**TASK PROMPT**
Filter these records by the string "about", copying each line that holds it.

**DATA RECORDS**

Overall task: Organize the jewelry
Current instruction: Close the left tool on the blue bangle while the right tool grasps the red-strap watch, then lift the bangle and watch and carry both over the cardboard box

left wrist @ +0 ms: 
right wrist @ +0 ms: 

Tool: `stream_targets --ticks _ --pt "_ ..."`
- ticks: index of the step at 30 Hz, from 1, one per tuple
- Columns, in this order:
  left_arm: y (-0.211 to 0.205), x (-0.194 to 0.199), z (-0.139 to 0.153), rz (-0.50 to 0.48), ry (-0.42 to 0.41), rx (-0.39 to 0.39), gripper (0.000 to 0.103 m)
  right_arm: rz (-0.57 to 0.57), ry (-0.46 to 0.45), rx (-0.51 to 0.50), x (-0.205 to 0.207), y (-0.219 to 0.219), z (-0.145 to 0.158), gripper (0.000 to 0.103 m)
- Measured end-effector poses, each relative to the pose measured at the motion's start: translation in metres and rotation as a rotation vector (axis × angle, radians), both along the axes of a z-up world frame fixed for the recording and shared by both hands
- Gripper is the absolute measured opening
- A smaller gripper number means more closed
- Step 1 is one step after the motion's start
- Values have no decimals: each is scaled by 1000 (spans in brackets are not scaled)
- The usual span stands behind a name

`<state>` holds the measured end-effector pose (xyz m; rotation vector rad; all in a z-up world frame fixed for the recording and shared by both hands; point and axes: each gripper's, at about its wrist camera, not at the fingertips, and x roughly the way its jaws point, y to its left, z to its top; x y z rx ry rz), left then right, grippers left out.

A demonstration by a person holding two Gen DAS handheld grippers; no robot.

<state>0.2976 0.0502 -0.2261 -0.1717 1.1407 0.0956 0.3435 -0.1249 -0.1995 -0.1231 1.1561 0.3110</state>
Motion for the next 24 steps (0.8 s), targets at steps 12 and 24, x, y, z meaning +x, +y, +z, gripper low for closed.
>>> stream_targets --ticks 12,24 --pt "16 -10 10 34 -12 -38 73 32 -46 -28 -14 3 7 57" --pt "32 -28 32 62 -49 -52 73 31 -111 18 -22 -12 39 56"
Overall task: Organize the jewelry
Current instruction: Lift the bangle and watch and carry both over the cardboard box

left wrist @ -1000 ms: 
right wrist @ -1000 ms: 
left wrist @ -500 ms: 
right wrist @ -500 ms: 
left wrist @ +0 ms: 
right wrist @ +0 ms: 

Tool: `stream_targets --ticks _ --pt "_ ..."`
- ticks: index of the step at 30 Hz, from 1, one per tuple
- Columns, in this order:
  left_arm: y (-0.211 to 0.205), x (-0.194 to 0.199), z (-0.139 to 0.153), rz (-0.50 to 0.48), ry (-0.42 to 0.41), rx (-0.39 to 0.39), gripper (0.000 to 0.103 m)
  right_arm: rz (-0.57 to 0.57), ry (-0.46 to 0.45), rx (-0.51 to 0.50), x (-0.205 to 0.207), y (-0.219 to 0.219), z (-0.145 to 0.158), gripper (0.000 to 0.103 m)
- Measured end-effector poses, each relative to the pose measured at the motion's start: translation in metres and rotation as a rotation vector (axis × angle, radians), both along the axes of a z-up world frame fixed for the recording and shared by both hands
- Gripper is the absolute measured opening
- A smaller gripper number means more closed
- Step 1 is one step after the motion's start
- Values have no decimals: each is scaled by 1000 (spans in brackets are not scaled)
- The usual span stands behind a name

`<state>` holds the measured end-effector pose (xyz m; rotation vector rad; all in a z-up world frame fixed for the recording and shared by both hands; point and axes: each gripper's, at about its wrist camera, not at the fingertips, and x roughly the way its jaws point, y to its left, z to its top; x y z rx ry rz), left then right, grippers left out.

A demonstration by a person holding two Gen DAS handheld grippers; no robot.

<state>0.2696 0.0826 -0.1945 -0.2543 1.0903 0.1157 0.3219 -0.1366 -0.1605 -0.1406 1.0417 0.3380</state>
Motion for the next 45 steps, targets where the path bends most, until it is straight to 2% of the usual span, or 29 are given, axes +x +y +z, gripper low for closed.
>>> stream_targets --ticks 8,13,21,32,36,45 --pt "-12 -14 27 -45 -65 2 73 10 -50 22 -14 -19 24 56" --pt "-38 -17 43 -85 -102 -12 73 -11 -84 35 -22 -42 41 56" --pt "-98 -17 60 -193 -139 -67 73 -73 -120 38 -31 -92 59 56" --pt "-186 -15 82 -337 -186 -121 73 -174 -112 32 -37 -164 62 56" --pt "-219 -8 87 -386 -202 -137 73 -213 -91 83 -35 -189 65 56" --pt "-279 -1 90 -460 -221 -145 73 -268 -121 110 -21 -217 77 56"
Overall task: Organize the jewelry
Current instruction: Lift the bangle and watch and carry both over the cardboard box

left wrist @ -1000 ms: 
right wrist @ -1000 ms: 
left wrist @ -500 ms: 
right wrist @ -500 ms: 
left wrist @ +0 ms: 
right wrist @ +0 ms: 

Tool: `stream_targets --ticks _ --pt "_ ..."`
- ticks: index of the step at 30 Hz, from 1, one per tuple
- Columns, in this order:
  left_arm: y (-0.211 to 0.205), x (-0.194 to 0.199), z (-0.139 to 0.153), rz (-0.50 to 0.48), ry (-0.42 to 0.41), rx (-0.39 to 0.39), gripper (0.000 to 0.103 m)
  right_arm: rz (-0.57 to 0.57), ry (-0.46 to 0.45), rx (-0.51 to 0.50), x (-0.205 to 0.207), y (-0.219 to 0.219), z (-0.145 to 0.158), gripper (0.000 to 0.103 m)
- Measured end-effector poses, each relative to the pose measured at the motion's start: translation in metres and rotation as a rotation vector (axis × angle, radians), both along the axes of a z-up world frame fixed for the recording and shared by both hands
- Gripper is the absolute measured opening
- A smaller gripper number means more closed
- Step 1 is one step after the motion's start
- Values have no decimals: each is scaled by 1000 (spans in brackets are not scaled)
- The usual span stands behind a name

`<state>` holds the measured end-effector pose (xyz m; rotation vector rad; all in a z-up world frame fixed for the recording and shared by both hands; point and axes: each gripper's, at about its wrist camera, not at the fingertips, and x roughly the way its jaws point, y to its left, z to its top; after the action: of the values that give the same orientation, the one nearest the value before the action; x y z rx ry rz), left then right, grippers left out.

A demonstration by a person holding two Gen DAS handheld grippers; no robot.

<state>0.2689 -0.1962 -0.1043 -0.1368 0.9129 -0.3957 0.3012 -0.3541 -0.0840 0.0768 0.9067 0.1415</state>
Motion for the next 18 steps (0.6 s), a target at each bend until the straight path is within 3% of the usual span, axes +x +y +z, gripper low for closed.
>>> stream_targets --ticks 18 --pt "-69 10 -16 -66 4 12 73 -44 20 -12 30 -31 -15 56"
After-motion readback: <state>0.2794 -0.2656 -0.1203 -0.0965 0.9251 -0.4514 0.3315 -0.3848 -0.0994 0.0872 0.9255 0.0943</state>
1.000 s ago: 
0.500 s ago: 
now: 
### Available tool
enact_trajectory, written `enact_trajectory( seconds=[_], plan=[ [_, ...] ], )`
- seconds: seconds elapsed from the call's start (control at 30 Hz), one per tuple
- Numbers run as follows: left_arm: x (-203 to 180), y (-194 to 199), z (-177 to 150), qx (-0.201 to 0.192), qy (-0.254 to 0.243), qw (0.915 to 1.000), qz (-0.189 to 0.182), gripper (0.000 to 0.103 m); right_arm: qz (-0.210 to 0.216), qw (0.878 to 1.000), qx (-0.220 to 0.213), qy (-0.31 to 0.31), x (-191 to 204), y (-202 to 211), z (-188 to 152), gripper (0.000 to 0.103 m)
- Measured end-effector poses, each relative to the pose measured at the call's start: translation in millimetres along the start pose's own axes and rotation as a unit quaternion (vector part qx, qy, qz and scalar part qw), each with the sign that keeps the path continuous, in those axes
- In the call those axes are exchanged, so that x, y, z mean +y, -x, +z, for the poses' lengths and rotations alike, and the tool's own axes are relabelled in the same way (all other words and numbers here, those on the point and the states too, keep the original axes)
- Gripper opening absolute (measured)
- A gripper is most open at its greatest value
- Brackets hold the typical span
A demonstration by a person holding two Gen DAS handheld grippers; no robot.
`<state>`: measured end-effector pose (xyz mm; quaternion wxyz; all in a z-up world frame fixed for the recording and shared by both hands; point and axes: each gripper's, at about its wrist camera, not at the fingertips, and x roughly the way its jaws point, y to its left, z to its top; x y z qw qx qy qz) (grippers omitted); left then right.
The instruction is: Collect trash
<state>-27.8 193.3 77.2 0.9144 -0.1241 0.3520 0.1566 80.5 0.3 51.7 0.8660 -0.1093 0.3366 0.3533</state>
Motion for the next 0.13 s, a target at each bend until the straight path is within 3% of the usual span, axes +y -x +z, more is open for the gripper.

**TASK RESULT**
`<state>` holds the measured end-effector pose (xyz m; rotation vector rad; all in a z-up world frame fixed for the recording and shared by both hands; point and axes: each gripper's, at about its wrist camera, not at the fingertips, and x roughly the way its jaws point, y to its left, z to its top; x y z rx ry rz), left then right, grippers left out.
`<state>` holds the measured end-effector pose (xyz m; rotation vector rad; all in a z-up world frame fixed for the recording and shared by both hands; point and axes: each gripper's, at about its wrist camera, not at the fingertips, and x roughly the way its jaws point, y to its left, z to its top; x y z rx ry rz), left then right, grippers left out.
`<state>` holds the measured end-effector pose (xyz m; rotation vector rad; all in a z-up world frame fixed for the recording and shared by both hands; point and axes: each gripper's, at about its wrist camera, not at the fingertips, and x roughly the way its jaws point, y to its left, z to its top; after the action: of the values that give the same orientation, the one nearest the value before the action; x y z rx ry rz), left then right, grippers left out.
`<state>`: measured end-effector pose (xyz mm; quaternion wxyz; all in a z-up world frame fixed for the recording and shared by both hands; point and axes: each gripper's, at about its wrist camera, not at the fingertips, and x roughly the way its jaws point, y to its left, z to its top; x y z qw qx qy qz) (grippers omitted); left then right.

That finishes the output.